6) An ideal gas is contained in the volume VA = 40.00 dm3 at the pressure pA = 1.00 • 105 Pa and at the temperature TA = 300.0 K. With a reversible isothermal compression the gas reaches state B with volume VB = (1/3) VA ; during this transformation the gas performs a job LAB = −4.394 • 103 J. Then, through a reversible isochore it reaches state C at temperature TC = 600 K. Subsequently, in an irreversible adiabatic way, the gas is brought to state D with volume VD = VA and temperature TD> TA: in this expansion the gas does the job LCD = 5.894 • 103 J. Finally, with a reversible isochore the gas returns to the initial state A. Knowing that the cycle efficiency is η = 0.150, to determine:

a) the heat QAB, QBC and QDA;

b) if the gas is monoatomic or diatomic;

c) the value of TD;

d) the change in entropy DSCD.

7) To a solid state body of mass m = 2 kg and at the initial temperature T0 = 282.2 K, an amount

of heat Q1 = 15.5 kcal is transferred and, correspondingly, its temperature rises to the value

T1 = 317.2 K. Now that the body is at temperature T1, the quantity of heat Q2 = 7.9 kcal is

subtracted from it and, correspondingly, its temperature drops to the value T2 = 302.2 K. If, on

the other hand, a quantity of heat Q is transferred to the body at temperature T1 <Q2 it is

observed that its temperature remains constant at the T1 value. Assuming that the specific heat c of the body is independent of the temperature, calculate c

and the latent heat l in the situation described by the text.

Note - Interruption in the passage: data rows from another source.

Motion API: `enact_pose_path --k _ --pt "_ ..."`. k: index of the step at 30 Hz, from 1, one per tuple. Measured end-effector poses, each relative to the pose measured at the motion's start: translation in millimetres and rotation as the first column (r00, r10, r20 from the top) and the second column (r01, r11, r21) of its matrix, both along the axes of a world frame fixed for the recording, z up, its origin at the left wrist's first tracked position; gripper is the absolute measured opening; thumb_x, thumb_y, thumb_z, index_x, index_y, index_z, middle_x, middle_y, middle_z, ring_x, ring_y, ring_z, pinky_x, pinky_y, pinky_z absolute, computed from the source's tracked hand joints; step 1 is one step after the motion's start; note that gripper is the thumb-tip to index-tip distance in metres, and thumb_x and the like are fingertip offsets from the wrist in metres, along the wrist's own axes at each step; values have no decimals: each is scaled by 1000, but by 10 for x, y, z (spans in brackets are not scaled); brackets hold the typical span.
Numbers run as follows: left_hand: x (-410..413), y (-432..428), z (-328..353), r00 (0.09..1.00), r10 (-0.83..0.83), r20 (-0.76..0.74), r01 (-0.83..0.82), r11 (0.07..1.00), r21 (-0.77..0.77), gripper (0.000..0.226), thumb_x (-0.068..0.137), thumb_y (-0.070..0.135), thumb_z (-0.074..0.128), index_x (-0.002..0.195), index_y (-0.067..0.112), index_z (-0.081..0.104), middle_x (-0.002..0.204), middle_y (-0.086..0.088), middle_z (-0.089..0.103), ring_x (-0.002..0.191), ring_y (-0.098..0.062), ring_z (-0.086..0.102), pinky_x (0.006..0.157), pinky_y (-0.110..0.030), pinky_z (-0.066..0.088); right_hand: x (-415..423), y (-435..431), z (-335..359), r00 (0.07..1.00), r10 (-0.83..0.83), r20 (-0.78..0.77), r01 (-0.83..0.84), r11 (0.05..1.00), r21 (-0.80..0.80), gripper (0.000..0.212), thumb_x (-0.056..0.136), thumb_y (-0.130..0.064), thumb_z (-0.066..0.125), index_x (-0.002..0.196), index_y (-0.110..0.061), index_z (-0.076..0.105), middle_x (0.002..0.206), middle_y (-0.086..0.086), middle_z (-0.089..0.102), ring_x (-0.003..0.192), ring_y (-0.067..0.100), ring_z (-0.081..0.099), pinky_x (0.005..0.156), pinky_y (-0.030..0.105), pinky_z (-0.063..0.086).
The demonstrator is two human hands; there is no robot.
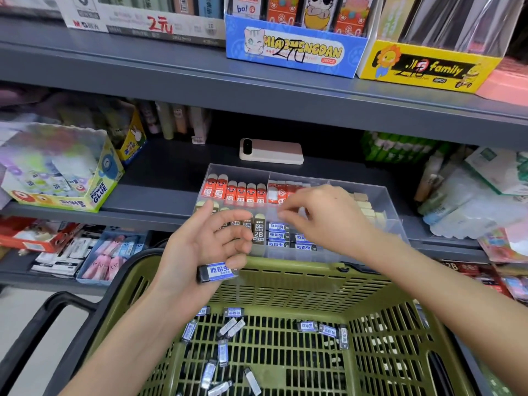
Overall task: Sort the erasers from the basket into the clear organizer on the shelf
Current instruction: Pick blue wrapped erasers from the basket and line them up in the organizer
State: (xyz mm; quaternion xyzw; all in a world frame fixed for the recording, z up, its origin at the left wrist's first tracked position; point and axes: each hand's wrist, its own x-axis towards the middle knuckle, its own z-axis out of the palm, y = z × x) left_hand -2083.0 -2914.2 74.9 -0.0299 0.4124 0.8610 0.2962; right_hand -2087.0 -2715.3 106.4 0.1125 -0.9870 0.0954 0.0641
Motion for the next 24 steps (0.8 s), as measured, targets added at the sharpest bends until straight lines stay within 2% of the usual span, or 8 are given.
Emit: enact_pose_path --k 2,6,8,11,15,18,20,24 --pt "10 31 19 1000 18 13 -18 1000 -1 48 88 45 49 98 3 70 82 -15 62 66 -19 56 47 -23 42 186 -166 97 974 144 -177 -194 931 -308 16 84 -38 64 89 -26 74 76 -13 62 66 -2 48 66 19 42" --pt "39 122 83 1000 23 4 -23 998 -51 45 83 48 51 91 9 72 81 -10 66 62 -18 61 52 -26 49 407 -409 48 920 339 -195 -378 901 -214 24 78 -38 72 96 -23 74 78 -1 52 76 15 47 64 33 44" --pt "51 154 120 1000 17 -16 -18 998 -58 44 81 49 51 85 12 74 80 -8 67 62 -18 63 55 -26 52 425 -424 14 924 335 -187 -369 907 -201 22 80 -36 70 95 -20 74 81 -1 50 79 16 44 65 37 44" --pt "68 168 128 993 29 -115 -41 994 -105 47 82 51 49 89 12 73 88 -9 67 74 -19 61 64 -28 51 431 -342 26 935 302 -185 -348 880 -322 24 83 -40 64 90 -19 72 86 -6 55 85 12 46 76 28 41" --pt "96 145 19 888 68 -454 -227 924 -306 39 90 45 48 98 11 66 98 -5 69 95 -20 64 78 -29 53 250 61 101 1000 5 -19 -13 887 -462 25 83 -51 54 86 -29 66 84 -14 66 81 2 57 74 21 42" --pt "134 82 -75 737 -27 -676 -395 794 -463 28 84 47 49 93 25 65 94 9 66 89 -8 62 79 -20 49 59 379 52 972 -166 164 192 969 -159 23 88 -48 55 92 -29 66 88 -12 68 87 11 61 80 34 48" --pt "163 47 -146 658 -96 -747 -456 739 -496 27 84 49 45 94 31 63 95 13 64 86 -6 60 76 -15 46 -15 432 -24 965 -178 190 163 982 91 28 90 -49 51 97 -28 67 92 -8 69 92 18 62 78 33 48" --pt "174 5 -241 624 -143 -768 -468 719 -514 26 86 46 45 95 30 64 97 15 63 95 -13 59 80 -18 45 -99 343 -195 997 -40 63 12 918 396 31 90 -50 50 97 -25 67 94 -1 67 98 22 59 59 26 33"
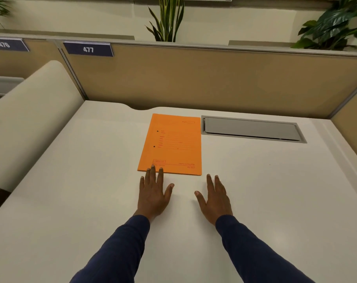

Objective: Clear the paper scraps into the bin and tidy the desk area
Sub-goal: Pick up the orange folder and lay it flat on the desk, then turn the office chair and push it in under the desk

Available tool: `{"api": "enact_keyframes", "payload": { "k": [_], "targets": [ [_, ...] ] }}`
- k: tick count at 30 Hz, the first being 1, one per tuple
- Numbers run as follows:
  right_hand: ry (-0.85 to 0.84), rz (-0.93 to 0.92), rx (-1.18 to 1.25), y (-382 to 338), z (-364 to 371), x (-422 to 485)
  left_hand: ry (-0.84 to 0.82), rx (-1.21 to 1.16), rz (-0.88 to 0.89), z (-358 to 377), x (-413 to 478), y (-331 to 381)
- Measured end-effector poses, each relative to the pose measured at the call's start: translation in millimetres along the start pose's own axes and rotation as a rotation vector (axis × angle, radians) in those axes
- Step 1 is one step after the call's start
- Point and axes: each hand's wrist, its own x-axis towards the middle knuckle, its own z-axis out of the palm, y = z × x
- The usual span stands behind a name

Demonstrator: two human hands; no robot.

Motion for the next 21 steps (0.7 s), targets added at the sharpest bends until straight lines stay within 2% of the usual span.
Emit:
{"api": "enact_keyframes", "payload": {
  "k": [11,21],
  "targets": [
    [-0.02,-0.053,0.008,10,2,-94,-0.035,0.02,-0.036,16,-111,26],
    [0.013,-0.194,-0.047,62,2,-224,-0.031,0.078,-0.09,31,-265,90]
  ]
}}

8) A mass m = 50 g of an ideal monoatomic gas is subjected to a reversible isochoric transformation in which the temperature increases by DT = 160 K. If the enthalpy change is

DH = 8310 J, say which gas it is .

9) A homogeneous thin rod with length l = 4.00 m and mass m = 4.00 kg is hinged at one end with a frictionless hinge. The rod is initially in a vertical position as shown in the figure.

A very small perturbation causes the rod to rotate and fall. When the shaft has covered a quarter

of a turn and is in a horizontal position, calculate:

(a) the angular velocity ω of the rod and the velocity vcm of its center of mass;

(b) the ratio between vcm and the speed v that the rod would have if, instead of rotating, it were in free fall between the same altitudes of the center of mass;

(c) the angular acceleration α of the rod.

10) Two homogeneous spheres with radius R = 1.00 cm, having the same mass m = 100 g, descend along an inclined plane, with an inclination θ = 1.72 °. The first sphere slides without

rolling in the absence of any form of friction; the second sphere rolls down without sliding, in

the absence of rolling friction.

Determine the accelerations with which the 2 spheres descend.